WHAT IS EXPECTED :: Go to the line holding "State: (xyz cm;" in the entries below and write out exactly every line down to and including the line holding "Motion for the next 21".

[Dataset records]

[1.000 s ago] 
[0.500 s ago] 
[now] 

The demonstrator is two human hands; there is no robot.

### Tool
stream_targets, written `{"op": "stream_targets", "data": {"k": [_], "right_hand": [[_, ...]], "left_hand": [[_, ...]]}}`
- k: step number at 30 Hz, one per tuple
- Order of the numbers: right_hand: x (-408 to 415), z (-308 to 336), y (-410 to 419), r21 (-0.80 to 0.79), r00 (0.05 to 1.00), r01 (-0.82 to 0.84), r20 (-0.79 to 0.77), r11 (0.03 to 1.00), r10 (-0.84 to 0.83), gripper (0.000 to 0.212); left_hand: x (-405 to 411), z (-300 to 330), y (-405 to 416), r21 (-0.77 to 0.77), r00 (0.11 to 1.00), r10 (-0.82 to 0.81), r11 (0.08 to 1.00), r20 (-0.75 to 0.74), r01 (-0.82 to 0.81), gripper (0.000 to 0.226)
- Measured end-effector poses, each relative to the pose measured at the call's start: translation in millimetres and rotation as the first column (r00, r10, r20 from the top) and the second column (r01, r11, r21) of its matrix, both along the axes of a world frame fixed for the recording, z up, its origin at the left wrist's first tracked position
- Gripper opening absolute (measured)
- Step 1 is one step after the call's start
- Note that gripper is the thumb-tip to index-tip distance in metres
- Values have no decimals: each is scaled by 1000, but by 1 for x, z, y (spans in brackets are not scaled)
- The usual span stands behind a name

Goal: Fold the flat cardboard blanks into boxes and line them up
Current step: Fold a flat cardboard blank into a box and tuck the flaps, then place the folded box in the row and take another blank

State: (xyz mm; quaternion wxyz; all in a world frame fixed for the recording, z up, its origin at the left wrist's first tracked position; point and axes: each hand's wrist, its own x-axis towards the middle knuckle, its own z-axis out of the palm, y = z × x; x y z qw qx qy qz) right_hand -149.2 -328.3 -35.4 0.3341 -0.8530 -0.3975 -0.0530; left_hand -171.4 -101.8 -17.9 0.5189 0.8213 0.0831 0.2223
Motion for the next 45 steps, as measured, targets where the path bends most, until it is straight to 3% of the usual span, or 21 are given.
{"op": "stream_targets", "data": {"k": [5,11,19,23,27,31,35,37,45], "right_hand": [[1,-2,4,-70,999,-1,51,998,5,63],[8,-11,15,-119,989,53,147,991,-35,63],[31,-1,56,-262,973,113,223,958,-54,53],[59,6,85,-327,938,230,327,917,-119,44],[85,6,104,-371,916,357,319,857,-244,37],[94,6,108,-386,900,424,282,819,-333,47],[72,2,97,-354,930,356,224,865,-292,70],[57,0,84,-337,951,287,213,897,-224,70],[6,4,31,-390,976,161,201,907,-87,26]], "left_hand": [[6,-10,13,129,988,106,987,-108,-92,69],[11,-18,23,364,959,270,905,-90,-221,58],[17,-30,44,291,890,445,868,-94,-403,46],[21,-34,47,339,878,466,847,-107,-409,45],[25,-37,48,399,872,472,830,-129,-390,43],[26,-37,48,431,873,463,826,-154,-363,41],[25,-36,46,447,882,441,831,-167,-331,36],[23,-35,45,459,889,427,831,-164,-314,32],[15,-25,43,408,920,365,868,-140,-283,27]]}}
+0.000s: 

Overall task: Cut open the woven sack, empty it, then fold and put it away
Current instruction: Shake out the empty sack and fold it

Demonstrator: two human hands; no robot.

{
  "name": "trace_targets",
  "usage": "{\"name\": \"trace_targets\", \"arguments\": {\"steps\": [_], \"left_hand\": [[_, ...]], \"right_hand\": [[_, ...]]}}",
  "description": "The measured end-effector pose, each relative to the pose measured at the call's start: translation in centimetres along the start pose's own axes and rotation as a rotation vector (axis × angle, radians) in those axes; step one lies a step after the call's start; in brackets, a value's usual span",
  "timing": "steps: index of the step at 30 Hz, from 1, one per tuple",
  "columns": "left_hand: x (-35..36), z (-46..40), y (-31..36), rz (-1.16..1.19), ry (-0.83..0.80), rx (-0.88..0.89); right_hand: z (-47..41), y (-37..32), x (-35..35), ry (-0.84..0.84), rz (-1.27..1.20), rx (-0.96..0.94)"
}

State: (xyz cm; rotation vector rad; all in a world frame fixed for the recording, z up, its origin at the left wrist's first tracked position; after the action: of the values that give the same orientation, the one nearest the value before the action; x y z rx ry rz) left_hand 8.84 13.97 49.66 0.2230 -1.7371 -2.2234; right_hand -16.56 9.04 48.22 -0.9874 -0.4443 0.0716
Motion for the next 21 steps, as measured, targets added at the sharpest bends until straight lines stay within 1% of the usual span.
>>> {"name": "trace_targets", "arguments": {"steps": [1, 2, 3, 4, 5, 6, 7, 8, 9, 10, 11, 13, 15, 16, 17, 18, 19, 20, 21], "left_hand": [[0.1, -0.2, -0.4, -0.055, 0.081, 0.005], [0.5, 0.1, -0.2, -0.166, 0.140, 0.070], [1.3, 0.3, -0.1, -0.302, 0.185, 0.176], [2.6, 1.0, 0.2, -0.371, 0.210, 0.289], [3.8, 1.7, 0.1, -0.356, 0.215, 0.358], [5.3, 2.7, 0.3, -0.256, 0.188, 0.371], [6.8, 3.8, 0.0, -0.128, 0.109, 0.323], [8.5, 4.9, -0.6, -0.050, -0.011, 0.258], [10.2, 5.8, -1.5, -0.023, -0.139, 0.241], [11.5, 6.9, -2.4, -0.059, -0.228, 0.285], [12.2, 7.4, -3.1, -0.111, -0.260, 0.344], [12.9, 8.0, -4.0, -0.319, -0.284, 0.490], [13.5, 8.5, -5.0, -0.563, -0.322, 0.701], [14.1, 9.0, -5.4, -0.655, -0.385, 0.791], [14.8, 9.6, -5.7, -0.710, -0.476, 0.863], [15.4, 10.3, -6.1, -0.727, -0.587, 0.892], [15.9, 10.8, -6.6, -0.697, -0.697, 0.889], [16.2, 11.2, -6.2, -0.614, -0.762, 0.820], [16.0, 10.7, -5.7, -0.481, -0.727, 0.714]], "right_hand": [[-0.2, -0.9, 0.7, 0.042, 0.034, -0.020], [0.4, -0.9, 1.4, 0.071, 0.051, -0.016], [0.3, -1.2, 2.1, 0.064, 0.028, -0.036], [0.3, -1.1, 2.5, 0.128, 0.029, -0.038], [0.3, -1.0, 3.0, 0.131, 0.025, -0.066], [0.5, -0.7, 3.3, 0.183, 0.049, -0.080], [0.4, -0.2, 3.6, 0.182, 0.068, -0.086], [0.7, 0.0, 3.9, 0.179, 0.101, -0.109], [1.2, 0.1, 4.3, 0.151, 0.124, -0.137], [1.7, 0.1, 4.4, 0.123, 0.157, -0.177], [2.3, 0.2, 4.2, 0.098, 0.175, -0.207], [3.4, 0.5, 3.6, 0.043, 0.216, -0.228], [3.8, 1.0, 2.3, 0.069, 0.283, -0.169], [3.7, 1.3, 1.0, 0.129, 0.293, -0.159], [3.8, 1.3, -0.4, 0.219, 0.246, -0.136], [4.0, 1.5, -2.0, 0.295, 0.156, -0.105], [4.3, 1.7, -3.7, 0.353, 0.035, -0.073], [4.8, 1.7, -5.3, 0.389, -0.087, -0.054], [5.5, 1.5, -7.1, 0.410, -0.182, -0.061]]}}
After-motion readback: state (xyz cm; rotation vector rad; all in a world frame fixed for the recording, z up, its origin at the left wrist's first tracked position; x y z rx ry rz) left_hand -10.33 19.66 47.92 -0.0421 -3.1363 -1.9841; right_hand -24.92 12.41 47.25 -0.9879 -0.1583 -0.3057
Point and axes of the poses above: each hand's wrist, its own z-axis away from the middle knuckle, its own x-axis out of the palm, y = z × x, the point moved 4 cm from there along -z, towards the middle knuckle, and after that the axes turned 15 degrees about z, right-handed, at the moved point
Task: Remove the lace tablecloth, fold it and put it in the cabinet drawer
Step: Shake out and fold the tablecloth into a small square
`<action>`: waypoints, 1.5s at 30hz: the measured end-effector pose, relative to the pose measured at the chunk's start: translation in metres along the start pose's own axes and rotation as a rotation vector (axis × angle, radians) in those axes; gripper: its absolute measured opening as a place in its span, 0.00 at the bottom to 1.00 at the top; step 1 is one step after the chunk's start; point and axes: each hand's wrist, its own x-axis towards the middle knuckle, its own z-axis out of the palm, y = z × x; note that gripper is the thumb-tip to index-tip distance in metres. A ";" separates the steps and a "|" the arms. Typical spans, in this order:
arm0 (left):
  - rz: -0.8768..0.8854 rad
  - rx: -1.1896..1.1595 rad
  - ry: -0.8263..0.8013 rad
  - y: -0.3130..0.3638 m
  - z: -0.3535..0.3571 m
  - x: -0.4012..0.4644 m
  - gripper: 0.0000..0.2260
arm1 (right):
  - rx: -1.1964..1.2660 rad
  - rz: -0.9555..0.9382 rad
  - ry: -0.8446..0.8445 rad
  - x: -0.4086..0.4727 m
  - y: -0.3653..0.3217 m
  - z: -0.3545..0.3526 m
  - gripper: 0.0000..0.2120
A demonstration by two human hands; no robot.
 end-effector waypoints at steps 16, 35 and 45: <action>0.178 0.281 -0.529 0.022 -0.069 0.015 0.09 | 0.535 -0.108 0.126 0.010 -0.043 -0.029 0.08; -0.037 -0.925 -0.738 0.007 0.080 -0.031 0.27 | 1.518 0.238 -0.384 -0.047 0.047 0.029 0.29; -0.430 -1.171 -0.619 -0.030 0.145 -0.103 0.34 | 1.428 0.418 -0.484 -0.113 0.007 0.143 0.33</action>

RESULT BELOW ::
State: (xyz cm; rotation vector rad; all in a world frame fixed for the recording, z up, its origin at the left wrist's first tracked position; after the action: of the values that give the same orientation, the one nearest the value before the action; x y z rx ry rz) left_hand 8.84 13.97 49.66 0.2230 -1.7371 -2.2234; right_hand -16.56 9.04 48.22 -0.9874 -0.4443 0.0716
Motion for the next 21 steps, as measured, targets added at the sharpest bends until straight lines stay within 1% of the usual span.

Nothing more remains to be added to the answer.